Among different bacterial species existing in similar environments, DNA uptake (Palchevskiy & Finkel, 2009) appears to have epigenetically ‘fed’ interspecies methylation and speciation via conjugation (Fall et al., 2007; Finkel & Kolter, 2001; Friso & Choi, 2002). This indicates that reproduction began with an active nutrient uptake mechanism in heterospecifics and that the mechanism evolved to become symbiogenesis in the conspecifics of asexual organisms (Margulis, 1998).
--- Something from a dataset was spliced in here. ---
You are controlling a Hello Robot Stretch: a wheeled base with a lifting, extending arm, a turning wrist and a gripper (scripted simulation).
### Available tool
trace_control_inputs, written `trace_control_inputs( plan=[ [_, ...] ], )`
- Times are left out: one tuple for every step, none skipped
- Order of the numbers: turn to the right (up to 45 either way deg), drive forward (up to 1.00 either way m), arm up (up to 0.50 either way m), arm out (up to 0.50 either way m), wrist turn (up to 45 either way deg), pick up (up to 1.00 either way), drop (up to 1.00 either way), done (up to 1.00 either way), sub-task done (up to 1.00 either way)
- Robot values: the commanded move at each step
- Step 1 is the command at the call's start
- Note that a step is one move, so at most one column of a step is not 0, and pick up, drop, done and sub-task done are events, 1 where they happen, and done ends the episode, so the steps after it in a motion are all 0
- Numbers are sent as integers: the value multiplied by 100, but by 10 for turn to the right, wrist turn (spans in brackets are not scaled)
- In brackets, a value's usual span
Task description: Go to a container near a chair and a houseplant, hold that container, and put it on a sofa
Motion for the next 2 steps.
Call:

In yeasts, epigenetic changes driven by nutrition might then have led to the creation of novel cell types, which are required at evolutionary advent of sexual reproduction (Jin et al., 2011). These epigenetic changes probably occur across the evolutionary continuum that includes both nutrition-dependent reproduction in unicellular organisms and sexual reproduction in mammals.

See also, my conclusion:

Olfaction and odor receptors provide a clear evolutionary trail that can be followed from unicellular organisms to insects to humans (Keller et al., 2007; Kohl, 2007; Villarreal, 2009; Vosshall, Wong, & Axel, 2000).

I cannot stress this fact enough: Without the link from olfactory/pheromonal input to RNA-directed DNA methylation and RNA-mediated cell type differentiation via amino acid substitutions, others are missing the critical link from ecological variation to ecological adaptations. What others are missing has led theorists to offer their ridiculous ideas about mutations and evolution for comparison to well-detailed facts about biologically-based cause and effect. Biologically-based cause and effect links species from microbes to man via what is currently known about physics, chemistry, and the conserved molecular mechanisms of epigenetic top-down causation.
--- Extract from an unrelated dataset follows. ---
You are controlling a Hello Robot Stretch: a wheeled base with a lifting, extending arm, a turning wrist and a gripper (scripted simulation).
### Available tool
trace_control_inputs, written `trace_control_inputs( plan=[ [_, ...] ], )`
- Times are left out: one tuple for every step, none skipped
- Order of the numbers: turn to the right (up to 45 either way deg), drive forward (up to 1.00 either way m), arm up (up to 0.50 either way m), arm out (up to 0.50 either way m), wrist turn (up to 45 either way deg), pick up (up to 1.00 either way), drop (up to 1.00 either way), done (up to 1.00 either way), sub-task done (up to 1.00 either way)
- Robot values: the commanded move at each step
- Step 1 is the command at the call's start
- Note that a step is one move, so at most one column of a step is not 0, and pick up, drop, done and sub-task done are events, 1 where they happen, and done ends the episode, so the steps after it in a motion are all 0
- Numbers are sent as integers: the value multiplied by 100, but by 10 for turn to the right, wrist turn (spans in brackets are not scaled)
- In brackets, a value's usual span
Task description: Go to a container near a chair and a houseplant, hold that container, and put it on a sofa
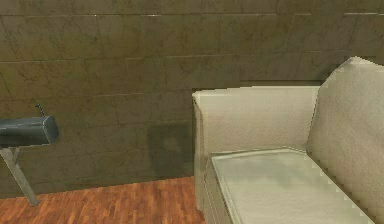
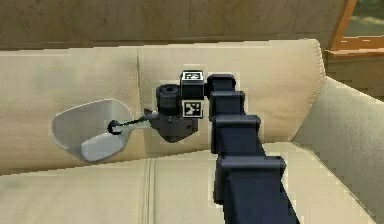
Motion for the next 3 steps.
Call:
trace_control_inputs(
  plan=[
    [0, 0, 0, 0, 330, 0, 0, 0, 0],
    [0, 0, -20, 0, 0, 0, 0, 0, 0],
    [0, 0, -32, 0, 0, 0, 0, 0, 0]
  ],
)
The authors of DNA Methylation, Its Mediators and Genome Integrity can be credited for linking DNA methylation and cell type differentiation from
1) “…the involvement of few amino acids upstream of the MBD domain of MeCP2…
2) … the zinc finger domain of KAISO proteins… and a binding preference for two 5meCpG motifs in close proximity to a distinct base-flipping mechanism… that
3) … recognises and binds hemi-methylated DNA and acts in conjunction with DNMT1 to maintain DNA methylation… [and to] 4) …the presence of a weak but specific affinity for hemi- and fully-hydroxymethylated DNA…”
They cannot be credited for eliminating ridiculous theories about mutations and evolution from any further consideration whatsoever. By presenting the facts about DNA methylation and cell type differentiation without linking them to nutrient-dependent RNA-mediated amino acid substitutions, they may unknowingly be leading theorists to continue believing in pseudoscientific nonsense about mutations and evolution. Arguably, some serious scientists may not think they need to refute the pseudoscientific nonsense of evolutionary theories. Others are doing it. See: Combating Evolution to Fight Disease. However, the efforts of serious scientists fall short of the efforts by evolutionary theorists to keep others who are biologically uniformed from examining what is currently known. See also: Beyond Genetic Evolution. A Conversation With Eva Jablonka
Excerpt: “This is a good opportunity to move to the second dimension of evolution, epigenetics. Now we do have mechanisms, and we can begin to understand how epigenetics counts as an inheritance system.”
My comment: Epigenetics is NOT the second dimension of evolution. Epigenetics links RNA-directed DNA methylation to RNA-mediated cell type differentiation via amino acid substitutions. The amino acid substitutions link nutrient-dependent morphological and behavioral phenotypes to biodiversity via the physiology of their reproduction, which is controlled by the metabolism of nutrients to species-specific pheromones in species from microbes to man.  See: The Man Who Bottled Evolution. Ask an evolutionary theorist when epigenetics became the second dimension of evolution in any context of what has been attributed to mutations despite Dobazhansky’s claim that: “…the so-called alpha chains of hemoglobin have identical sequences of amino acids in man and the chimpanzee, but they differ in a single amino acid (out of 141) in the gorilla” (p. 127). See: Nothing in Biology Makes Any Sense Except in the Light of Evolution
See also: Evolutionary resurrection of flagellar motility via rewiring of the nitrogen regulation system.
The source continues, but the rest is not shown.